**What to produce:**
Word for word, copy the data that follows and skip its pictures.

====

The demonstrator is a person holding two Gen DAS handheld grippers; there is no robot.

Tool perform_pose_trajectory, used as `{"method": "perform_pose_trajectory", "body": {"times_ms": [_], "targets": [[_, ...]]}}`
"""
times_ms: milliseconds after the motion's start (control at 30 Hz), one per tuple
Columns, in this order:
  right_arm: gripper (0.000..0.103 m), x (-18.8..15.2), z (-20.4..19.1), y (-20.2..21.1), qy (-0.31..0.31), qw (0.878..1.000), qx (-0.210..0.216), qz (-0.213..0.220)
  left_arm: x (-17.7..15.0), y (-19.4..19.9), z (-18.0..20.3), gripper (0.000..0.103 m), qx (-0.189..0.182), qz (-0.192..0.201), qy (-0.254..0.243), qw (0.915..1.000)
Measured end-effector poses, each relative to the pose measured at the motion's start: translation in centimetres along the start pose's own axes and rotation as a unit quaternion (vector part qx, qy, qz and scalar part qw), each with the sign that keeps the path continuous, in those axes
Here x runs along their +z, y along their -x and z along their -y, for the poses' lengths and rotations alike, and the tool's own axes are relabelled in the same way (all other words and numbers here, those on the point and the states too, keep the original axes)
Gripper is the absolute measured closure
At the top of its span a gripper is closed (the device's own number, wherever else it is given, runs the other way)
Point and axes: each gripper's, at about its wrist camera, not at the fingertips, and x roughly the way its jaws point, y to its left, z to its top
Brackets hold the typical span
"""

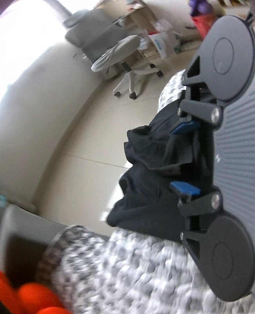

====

**Task result:**
The demonstrator is a person holding two Gen DAS handheld grippers; there is no robot.

Tool perform_pose_trajectory, used as `{"method": "perform_pose_trajectory", "body": {"times_ms": [_], "targets": [[_, ...]]}}`
"""
times_ms: milliseconds after the motion's start (control at 30 Hz), one per tuple
Columns, in this order:
  right_arm: gripper (0.000..0.103 m), x (-18.8..15.2), z (-20.4..19.1), y (-20.2..21.1), qy (-0.31..0.31), qw (0.878..1.000), qx (-0.210..0.216), qz (-0.213..0.220)
  left_arm: x (-17.7..15.0), y (-19.4..19.9), z (-18.0..20.3), gripper (0.000..0.103 m), qx (-0.189..0.182), qz (-0.192..0.201), qy (-0.254..0.243), qw (0.915..1.000)
Measured end-effector poses, each relative to the pose measured at the motion's start: translation in centimetres along the start pose's own axes and rotation as a unit quaternion (vector part qx, qy, qz and scalar part qw), each with the sign that keeps the path continuous, in those axes
Here x runs along their +z, y along their -x and z along their -y, for the poses' lengths and rotations alike, and the tool's own axes are relabelled in the same way (all other words and numbers here, those on the point and the states too, keep the original axes)
Gripper is the absolute measured closure
At the top of its span a gripper is closed (the device's own number, wherever else it is given, runs the other way)
Point and axes: each gripper's, at about its wrist camera, not at the fingertips, and x roughly the way its jaws point, y to its left, z to its top
Brackets hold the typical span
"""

This output requires no further additions.